→ YOUR ASSIGNMENT:
A single number is the whole answer: the tally of lines in the data below that include the word "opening".

START AVAILABLE RECORDS

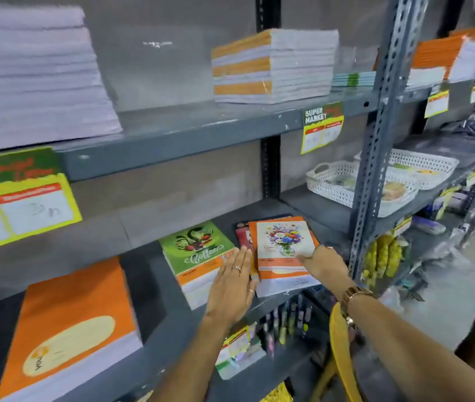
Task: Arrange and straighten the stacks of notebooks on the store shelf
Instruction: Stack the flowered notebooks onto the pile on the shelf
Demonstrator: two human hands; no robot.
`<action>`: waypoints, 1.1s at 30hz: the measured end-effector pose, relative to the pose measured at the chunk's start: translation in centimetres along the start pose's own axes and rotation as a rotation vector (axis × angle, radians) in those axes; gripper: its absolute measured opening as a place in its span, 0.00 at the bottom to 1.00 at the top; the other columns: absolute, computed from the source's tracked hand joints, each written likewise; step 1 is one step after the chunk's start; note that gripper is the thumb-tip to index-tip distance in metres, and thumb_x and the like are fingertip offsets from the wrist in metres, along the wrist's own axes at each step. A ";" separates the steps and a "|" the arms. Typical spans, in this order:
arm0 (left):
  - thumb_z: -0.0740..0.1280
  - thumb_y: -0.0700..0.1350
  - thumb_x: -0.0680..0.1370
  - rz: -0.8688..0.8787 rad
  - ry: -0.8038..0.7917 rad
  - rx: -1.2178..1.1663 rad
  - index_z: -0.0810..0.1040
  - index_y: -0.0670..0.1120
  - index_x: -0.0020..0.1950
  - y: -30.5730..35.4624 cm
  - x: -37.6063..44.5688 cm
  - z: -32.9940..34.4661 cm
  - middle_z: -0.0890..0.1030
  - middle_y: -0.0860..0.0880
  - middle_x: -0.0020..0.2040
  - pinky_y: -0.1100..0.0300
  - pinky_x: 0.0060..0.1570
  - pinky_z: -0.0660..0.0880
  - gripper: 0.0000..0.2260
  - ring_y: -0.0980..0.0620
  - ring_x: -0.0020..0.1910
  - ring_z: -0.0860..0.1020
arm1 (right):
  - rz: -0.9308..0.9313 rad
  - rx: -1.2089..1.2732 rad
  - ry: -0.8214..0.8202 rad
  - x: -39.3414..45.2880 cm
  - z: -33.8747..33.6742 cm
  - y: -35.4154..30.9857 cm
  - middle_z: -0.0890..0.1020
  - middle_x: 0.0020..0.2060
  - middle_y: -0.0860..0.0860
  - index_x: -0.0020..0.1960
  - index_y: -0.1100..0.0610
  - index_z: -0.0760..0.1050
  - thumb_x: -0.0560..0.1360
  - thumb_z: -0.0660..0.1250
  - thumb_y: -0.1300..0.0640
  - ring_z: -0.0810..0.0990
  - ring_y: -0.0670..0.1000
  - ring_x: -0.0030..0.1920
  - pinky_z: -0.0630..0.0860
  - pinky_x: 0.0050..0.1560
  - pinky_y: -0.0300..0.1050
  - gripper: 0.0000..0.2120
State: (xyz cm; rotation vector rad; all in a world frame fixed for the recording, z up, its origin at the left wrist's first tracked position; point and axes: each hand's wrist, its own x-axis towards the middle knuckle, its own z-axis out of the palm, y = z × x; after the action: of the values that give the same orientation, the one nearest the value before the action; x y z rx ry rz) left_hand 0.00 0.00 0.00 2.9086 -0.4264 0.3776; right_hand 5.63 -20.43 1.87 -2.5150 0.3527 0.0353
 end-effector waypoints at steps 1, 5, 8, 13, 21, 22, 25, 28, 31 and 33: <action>0.50 0.51 0.82 -0.007 -0.061 -0.021 0.44 0.45 0.77 -0.2 0.0 0.4 0.47 0.48 0.79 0.57 0.76 0.47 0.26 0.52 0.78 0.46 | 0.009 0.043 -0.002 0.2 0.2 -0.3 0.79 0.58 0.61 0.61 0.63 0.73 0.73 0.65 0.41 0.79 0.61 0.56 0.77 0.53 0.52 0.28; 0.52 0.54 0.81 0.030 -0.261 -0.069 0.42 0.46 0.77 -1.0 -0.2 3.9 0.45 0.49 0.79 0.57 0.77 0.47 0.30 0.52 0.78 0.44 | 0.084 0.055 -0.014 1.7 1.4 -0.6 0.72 0.64 0.63 0.62 0.62 0.73 0.70 0.68 0.39 0.73 0.62 0.63 0.75 0.55 0.51 0.32; 0.51 0.57 0.81 0.063 -0.321 -0.015 0.39 0.46 0.77 -1.7 -0.8 5.8 0.43 0.48 0.79 0.57 0.77 0.43 0.32 0.52 0.78 0.43 | 0.116 0.027 -0.068 3.0 2.0 -0.3 0.75 0.62 0.60 0.61 0.62 0.75 0.68 0.71 0.40 0.70 0.62 0.64 0.73 0.60 0.52 0.31; 0.51 0.60 0.79 0.070 -0.291 0.014 0.39 0.46 0.77 -2.1 -1.0 6.9 0.44 0.48 0.79 0.58 0.76 0.40 0.34 0.52 0.78 0.43 | 0.181 -0.034 -0.125 4.8 1.2 -0.4 0.77 0.61 0.57 0.62 0.62 0.72 0.68 0.73 0.45 0.75 0.57 0.63 0.74 0.64 0.53 0.29; 0.50 0.61 0.79 0.085 -0.283 0.021 0.40 0.45 0.77 -2.3 -1.2 6.9 0.44 0.47 0.79 0.58 0.76 0.39 0.34 0.51 0.78 0.43 | 0.282 0.077 0.077 4.3 2.0 -1.3 0.73 0.63 0.62 0.65 0.68 0.66 0.70 0.72 0.53 0.74 0.60 0.63 0.75 0.63 0.53 0.31; 0.50 0.61 0.79 0.089 -0.287 0.026 0.40 0.45 0.77 -2.3 -1.3 6.7 0.44 0.47 0.79 0.58 0.75 0.39 0.34 0.51 0.78 0.43 | 0.251 0.154 0.101 4.1 1.9 -1.5 0.74 0.63 0.63 0.65 0.70 0.66 0.73 0.68 0.57 0.74 0.62 0.63 0.74 0.62 0.52 0.26; 0.50 0.60 0.80 0.101 -0.306 0.033 0.41 0.44 0.77 -2.4 -1.9 6.4 0.44 0.47 0.79 0.57 0.76 0.39 0.33 0.51 0.78 0.42 | 0.271 0.334 0.201 3.8 0.5 -2.5 0.74 0.63 0.65 0.64 0.71 0.64 0.76 0.63 0.63 0.74 0.64 0.64 0.72 0.61 0.54 0.20; 0.50 0.60 0.80 0.099 -0.334 0.044 0.41 0.44 0.77 -2.8 -2.9 6.0 0.44 0.47 0.79 0.56 0.76 0.39 0.33 0.50 0.78 0.41 | 0.234 0.411 0.312 3.2 -1.7 -4.4 0.75 0.62 0.66 0.63 0.70 0.65 0.77 0.62 0.63 0.75 0.65 0.63 0.73 0.60 0.54 0.18; 0.49 0.60 0.80 0.089 -0.336 0.044 0.41 0.45 0.77 -3.5 -4.3 5.5 0.43 0.48 0.79 0.56 0.76 0.38 0.32 0.50 0.78 0.41 | 0.196 0.514 0.313 2.5 -3.2 -6.1 0.77 0.59 0.63 0.63 0.68 0.66 0.78 0.59 0.63 0.79 0.64 0.55 0.78 0.47 0.51 0.15; 0.49 0.59 0.80 0.082 -0.330 0.045 0.41 0.46 0.77 -4.1 -5.3 5.1 0.43 0.48 0.79 0.56 0.75 0.38 0.31 0.50 0.78 0.41 | 0.185 0.609 0.235 1.8 -3.3 -7.2 0.78 0.56 0.57 0.63 0.67 0.68 0.78 0.59 0.63 0.80 0.61 0.48 0.75 0.34 0.45 0.15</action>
State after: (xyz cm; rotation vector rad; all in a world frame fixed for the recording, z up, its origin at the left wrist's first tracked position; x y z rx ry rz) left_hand -2.49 4.15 -6.89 3.0093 -0.5919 -0.0878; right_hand 9.02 -16.99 8.44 -1.8807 0.5902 -0.2591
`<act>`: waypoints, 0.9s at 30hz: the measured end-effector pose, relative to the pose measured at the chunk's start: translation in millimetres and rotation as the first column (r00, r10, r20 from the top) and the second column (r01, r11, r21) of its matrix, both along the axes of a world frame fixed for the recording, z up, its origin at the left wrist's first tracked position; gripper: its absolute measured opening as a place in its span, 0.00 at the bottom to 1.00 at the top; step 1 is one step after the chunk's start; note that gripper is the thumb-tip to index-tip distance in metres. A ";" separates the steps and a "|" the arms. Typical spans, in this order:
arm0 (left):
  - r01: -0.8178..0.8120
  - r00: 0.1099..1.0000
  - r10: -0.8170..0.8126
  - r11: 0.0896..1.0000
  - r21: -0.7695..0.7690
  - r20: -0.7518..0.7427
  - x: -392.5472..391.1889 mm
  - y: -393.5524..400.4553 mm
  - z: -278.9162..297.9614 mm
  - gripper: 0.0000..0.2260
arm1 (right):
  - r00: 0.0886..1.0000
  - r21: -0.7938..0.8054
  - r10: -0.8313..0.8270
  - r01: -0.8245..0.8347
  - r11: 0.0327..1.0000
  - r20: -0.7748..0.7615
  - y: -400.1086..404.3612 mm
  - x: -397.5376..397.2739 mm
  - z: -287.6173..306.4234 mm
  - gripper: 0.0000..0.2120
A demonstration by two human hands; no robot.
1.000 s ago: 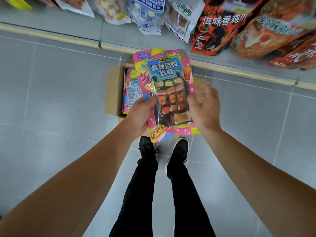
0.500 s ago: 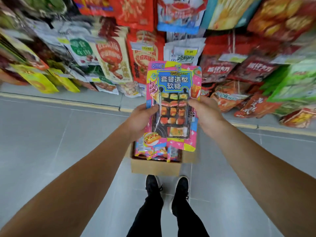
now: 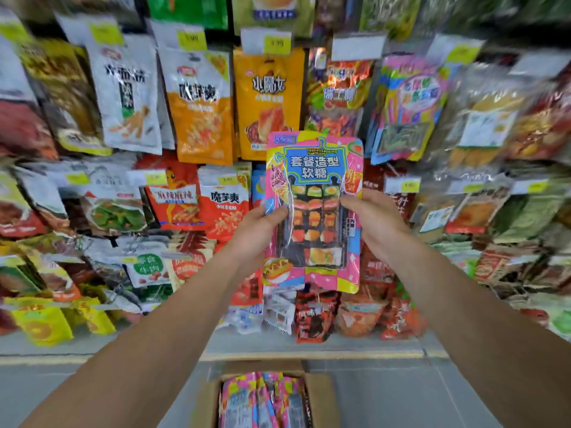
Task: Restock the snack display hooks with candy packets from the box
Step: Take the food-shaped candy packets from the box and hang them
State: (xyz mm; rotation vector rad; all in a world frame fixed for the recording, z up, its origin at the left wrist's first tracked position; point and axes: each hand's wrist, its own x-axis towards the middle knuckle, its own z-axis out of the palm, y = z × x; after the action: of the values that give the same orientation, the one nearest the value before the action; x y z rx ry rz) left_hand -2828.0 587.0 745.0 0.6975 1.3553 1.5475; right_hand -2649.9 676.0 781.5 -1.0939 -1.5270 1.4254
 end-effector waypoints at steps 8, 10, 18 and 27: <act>0.106 0.994 -0.098 0.974 0.199 -0.048 -6.4 26.6 83.2 0.48 | 0.990 0.157 -0.017 0.039 0.987 -0.138 3.3 5.6 88.6 0.08; 0.141 0.989 -0.128 0.967 0.210 -0.076 -9.1 32.0 95.8 0.50 | 0.986 0.148 -0.047 0.071 0.986 -0.161 3.8 4.8 101.3 0.05; 0.194 0.974 -0.160 0.956 0.221 -0.162 -2.1 48.1 151.8 0.02 | 0.941 0.085 -0.122 0.156 0.984 -0.314 61.0 0.8 121.9 0.40; 0.126 0.958 0.008 0.887 0.444 -0.288 -3.4 102.8 231.8 0.04 | 0.939 0.174 -0.054 0.119 0.977 -0.339 101.7 -6.5 169.0 0.22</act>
State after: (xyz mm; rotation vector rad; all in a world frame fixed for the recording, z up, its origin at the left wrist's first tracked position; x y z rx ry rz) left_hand -2831.4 689.8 976.8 1.2853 1.1542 1.7887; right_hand -2656.4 777.7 950.5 -0.7502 -1.3238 1.2952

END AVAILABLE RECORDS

→ EXERCISE ANSWER:
2